> _YOUR GOAL_: Return the lines below in which the string "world" occurs.

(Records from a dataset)
____

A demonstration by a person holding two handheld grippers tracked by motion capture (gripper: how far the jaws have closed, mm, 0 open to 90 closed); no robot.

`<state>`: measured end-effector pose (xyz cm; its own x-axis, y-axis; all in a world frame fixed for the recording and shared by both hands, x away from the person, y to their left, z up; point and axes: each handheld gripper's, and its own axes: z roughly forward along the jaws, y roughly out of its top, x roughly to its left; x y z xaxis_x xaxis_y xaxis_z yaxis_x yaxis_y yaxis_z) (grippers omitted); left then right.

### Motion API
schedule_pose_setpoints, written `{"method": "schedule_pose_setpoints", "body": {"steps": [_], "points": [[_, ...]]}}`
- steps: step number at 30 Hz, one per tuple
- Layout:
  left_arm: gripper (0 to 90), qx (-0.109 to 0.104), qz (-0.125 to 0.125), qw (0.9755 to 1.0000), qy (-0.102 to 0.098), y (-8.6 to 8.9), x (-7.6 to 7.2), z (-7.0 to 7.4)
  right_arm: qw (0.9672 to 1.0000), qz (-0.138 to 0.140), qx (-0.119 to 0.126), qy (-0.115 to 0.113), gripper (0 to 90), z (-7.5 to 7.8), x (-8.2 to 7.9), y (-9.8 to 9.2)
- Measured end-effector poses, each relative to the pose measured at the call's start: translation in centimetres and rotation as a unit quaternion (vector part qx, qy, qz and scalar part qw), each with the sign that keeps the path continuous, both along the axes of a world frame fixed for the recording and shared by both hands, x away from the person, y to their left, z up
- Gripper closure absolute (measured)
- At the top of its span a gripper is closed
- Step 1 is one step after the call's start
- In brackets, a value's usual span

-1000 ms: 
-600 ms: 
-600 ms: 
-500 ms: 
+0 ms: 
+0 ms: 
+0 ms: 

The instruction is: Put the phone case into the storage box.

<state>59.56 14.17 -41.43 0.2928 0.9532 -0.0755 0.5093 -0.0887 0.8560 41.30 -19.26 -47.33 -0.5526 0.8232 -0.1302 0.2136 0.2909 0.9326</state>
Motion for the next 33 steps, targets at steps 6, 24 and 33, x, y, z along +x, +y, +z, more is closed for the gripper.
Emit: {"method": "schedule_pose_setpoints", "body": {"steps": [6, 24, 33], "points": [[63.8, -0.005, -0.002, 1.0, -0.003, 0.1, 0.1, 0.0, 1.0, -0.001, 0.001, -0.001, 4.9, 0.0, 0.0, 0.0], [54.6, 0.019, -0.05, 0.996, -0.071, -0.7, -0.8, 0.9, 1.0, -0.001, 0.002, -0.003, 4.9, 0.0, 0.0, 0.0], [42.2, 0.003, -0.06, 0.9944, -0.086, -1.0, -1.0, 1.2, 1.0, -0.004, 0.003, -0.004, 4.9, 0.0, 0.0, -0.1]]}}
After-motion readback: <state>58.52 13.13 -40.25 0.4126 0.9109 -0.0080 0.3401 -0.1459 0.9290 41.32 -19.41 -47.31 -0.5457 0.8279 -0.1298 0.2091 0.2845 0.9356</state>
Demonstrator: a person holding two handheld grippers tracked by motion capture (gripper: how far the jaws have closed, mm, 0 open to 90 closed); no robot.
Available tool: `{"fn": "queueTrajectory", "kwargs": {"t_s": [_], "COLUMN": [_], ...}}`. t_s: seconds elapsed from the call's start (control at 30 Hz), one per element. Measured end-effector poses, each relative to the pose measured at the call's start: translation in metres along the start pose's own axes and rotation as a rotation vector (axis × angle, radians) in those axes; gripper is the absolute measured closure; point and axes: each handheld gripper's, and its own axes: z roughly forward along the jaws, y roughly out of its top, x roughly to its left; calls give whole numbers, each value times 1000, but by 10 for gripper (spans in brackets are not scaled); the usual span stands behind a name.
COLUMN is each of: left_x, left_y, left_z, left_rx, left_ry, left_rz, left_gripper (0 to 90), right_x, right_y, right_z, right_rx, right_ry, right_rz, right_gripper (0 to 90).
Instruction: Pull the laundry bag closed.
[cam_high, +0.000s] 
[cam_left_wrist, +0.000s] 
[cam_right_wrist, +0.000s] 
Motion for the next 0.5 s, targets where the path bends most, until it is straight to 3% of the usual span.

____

> _ANSWER SECTION_:
`<state>`: measured end-effector pose (xyz cm; its own x-axis, y-axis; all in a world frame fixed for the recording and shared by both hands, x away from the person, y to their left, z up; point and axes: each handheld gripper's, and its own axes: z roughly forward along the jaws, y roughly out of its top, x roughly to its left; x y z xaxis_x xaxis_y xaxis_z yaxis_x yaxis_y yaxis_z) (grippers omitted); left then right.
- Measured end-effector poses, each relative to the pose measured at the call's start: translation in centimetres and rotation as a unit quaternion (vector part qx, qy, qz and scalar part qw), each with the sign that keeps the path continuous, both along the axes of a world frame fixed for the recording and shared by both hands, x away from the person, y to their left, z up

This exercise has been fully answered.